What the task requires
What you return should be the full listing, copied exactly and stripped of its pictures.

Supplied material

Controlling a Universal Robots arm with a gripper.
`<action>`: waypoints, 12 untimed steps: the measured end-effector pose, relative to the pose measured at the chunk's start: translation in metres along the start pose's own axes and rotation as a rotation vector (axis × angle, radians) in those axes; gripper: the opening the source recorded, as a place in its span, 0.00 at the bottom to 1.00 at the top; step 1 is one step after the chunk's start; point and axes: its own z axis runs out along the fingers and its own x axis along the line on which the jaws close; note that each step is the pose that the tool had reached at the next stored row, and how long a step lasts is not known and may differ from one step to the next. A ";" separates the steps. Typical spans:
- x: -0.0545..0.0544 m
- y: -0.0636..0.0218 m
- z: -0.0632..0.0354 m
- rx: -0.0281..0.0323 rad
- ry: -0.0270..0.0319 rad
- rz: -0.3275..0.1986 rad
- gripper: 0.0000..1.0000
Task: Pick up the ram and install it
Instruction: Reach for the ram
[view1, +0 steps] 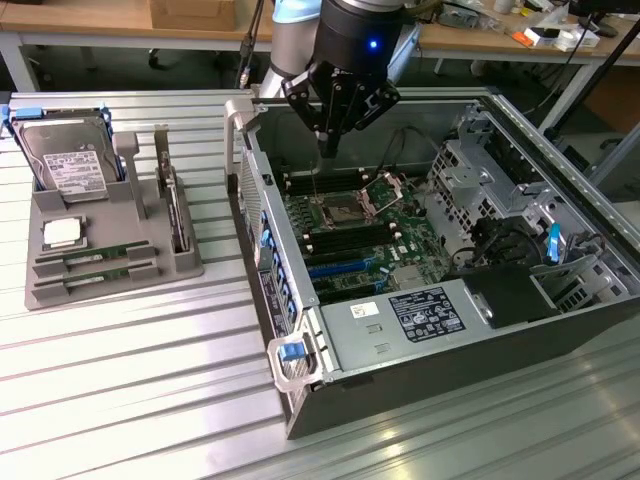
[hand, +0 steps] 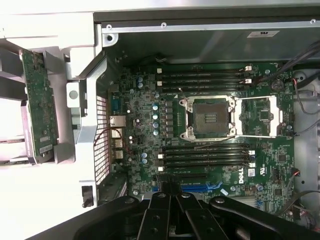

Your solution
Controlling a Universal Robots arm with a gripper.
`<action>`: waypoints, 12 untimed steps: the measured end-effector pose, relative to the pose measured at the chunk's start: translation in metres along the start pose's own axes and rotation as a rotation vector (axis × angle, radians) in those axes; gripper: the opening the source recorded, as a place in its span, 0.00 at the bottom to 1.00 at the top; step 1 is one step after the chunk's start; point and axes: its own z axis runs out along the fingers and its own x axis along the line on which the jaws close; note that each step is the pose that the tool had reached at the next stored row, and how long a step lasts is not known and may differ from one step to the next. A ";" separates the steps. Typical spans:
- x: -0.0545..0.0544 m
- y: -0.0636..0.0218 m
- z: -0.0632..0.0354 m
- rx: -0.0281..0.0323 rad
- ry: -0.0270..0.0319 rad
- rz: -0.3275..0.1986 rad
- gripper: 0.0000..1.0000
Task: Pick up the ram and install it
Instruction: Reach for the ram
[view1, +0 steps] 
[hand, +0 steps] 

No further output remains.